# Basque Inkfish?



## abandonship (Oct 12, 2007)

Does anyone have a recipe for inkfish? I had this amazing dish at Eppie's in Meridian Idaho late last year and have been pining for it ever since. Does anyone know where I can get squid with the ink sac?


----------



## Caine (Oct 13, 2007)

If you do a google search you can find a multitude of squid recipes, from Spanish to Italian to French to southeast Asian.

In N'awlins, you should be able to get squid with the ink sac intact F.O.B.


----------



## BreezyCooking (Oct 13, 2007)

These days it can be difficult to find fresh squid that hasn't already been cleaned.  In fact, it's sometimes difficult to find fresh cleaned squid that still has the tentacle portions (which I love).  However, if you can at least find squid at all - heck, even frozen will do - there are a number of companies that sell squid ink for cooking.  Here are just two links I came across just by doing a websearch on "buying squid ink".


http://www.tienda.com/food/products/se-18-2.html

http://www.markyscaviar.com/home.php?cat=664


----------



## abandonship (Oct 13, 2007)

Thanks for the info. I'll try to hunt down a recipe online, but I was hoping that someone here had a tested recipe. BTW, Caine, I know that I am showing my ignorance, but what does F.O.B. mean?

I love squid, but find it sad that most places only offer squid (as my kitchen does) as fried calamari. I get the squid already cleaned and separated into tentacles and tubes, and in all honesty, I have never met a fresh squid face to face.


----------



## Michael in FtW (Oct 13, 2007)

I don't know why Caine felt compelled to use the term FOB - but basically it's a shipping term (Free On Board) ... basically, it refers to the costs of shipping something _after_ being loaded onto a shipping conveyance. Something FOB New Orleans would refer to the shipping costs after the load is placed on the conveyance (truck, train, etc.) and shipped to your location from New Orleans. It might have been his attempt at humor to say -> buying something local?

It sounds like you might be working in a professional kitchen - ask your fish monger about getting what you want.


----------



## Snoop Puss (Oct 14, 2007)

Are you sure it was squid and not cuttlefish? Most of the dishes round where I am in Spain (east coast) that call for the ink are made with cuttlefish (sepia in Spanish) rather than squid. One of my all time favourite dishes is arroz negro or a risotto nero. Ideally you want not only the ink for this but also the pinkish creamy goo inside the cuttlefish. I don't know what this stuff is and have just had a quick look in Google but am none the wiser. I had assumed it was roe, but that might not be the case. Adding this creamy stuff takes the whole dish to another level.

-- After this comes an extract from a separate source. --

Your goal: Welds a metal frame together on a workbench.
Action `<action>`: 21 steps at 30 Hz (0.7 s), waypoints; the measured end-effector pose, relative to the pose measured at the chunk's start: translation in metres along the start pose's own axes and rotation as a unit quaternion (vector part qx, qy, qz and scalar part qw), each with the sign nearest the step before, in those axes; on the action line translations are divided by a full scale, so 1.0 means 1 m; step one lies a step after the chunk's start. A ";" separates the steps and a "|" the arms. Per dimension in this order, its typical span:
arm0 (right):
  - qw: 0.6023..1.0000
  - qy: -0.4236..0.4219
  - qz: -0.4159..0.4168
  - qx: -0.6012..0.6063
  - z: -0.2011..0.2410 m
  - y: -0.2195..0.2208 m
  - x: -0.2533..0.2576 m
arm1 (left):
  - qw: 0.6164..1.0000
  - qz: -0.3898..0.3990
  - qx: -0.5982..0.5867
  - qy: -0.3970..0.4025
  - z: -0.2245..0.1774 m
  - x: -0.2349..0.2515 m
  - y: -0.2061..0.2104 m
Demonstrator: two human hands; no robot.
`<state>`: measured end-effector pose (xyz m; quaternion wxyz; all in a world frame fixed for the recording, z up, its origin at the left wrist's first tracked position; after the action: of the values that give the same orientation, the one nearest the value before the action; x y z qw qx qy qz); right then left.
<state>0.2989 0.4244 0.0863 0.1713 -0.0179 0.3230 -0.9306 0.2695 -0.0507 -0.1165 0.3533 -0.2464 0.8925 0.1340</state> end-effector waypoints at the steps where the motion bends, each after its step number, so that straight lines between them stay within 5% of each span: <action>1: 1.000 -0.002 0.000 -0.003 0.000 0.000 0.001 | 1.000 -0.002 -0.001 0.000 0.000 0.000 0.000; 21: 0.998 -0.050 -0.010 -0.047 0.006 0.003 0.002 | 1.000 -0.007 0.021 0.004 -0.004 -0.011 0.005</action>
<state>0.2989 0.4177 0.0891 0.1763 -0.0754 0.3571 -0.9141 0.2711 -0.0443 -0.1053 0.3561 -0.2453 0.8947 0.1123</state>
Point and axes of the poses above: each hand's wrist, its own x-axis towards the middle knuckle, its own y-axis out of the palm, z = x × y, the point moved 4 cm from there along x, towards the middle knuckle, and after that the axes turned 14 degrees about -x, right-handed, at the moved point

There are lots of recipes on Google for Risotto Nero, but I make a very, very simple one. First you want a clean cuttlefish. By the look of it, things are very different in the States. Here in Spain, you go to a fishmonger's in a market, point to the one you want and they get on and deal with it for you. For just two of us, I buy a smallish sepia weighing around 1/2 lb. Here it will cost me between €2 and €3.

When I get my sepia home, I've usually got the white flesh of the fish, a tiny little sac of ink that I immediately place in a cup so there's no chance of it going all over the kichen or me, and another, larger sac of creamy goo if my chosen sepia had one.

The dish itself could hardly be easier. Wash and chop the white sepia flesh into bite-sized pieces. Chop an onion and a clove or so of garlic and fry in olive oil or butter, as you prefer. When it's translucent (not brown), add the sepia and fry for a while until you start to think that must be done by now, surely. It pays to fry it for a while to reduce the chewiness. How long depends on the thickness of the flesh. You want to be able to just break it with the end of a wooden spoon. Meanwhile, get your risotto stock going. When your sepia is ready, for your first addition of liquid use something like a white vermouth. I like Noilly Prat. Then start adding the stock and continue to make risotto as normal. About five minutes or so before the end, carefully pierce the ink sac and empty the contents into a smallish cup. Discard the sac itself Take great care not to get any ink on you or your kitchen worktop unless you have something like marble or corian. If you do get any on something you value, clean it off immediately, otherwise you'll be cursing that black blob forever more. Back to the cup - dilute the ink with a ladle or so of stock and then stir that into the risotto. Two minutes or so before the end, pierce your sac of pinkish cream and stir that in too. Discard the sac.

Serve with mounds of freshly grated parmesan and black pepper to taste. On the salt front, I hardly ever add salt to my dishes. Add whatever you like whenever you like.

You get versions of this dish with leeks and all kinds of whatnot in it. Prawns on top and so on. If you were doing this for a special meal, you might want to put other seafood on top to decorate it. But when it's just me and my partner, I prefer it dead plain to make the most of the creaminess and the tang of the sea in the ink. To make the most of the colour, serve on white plates.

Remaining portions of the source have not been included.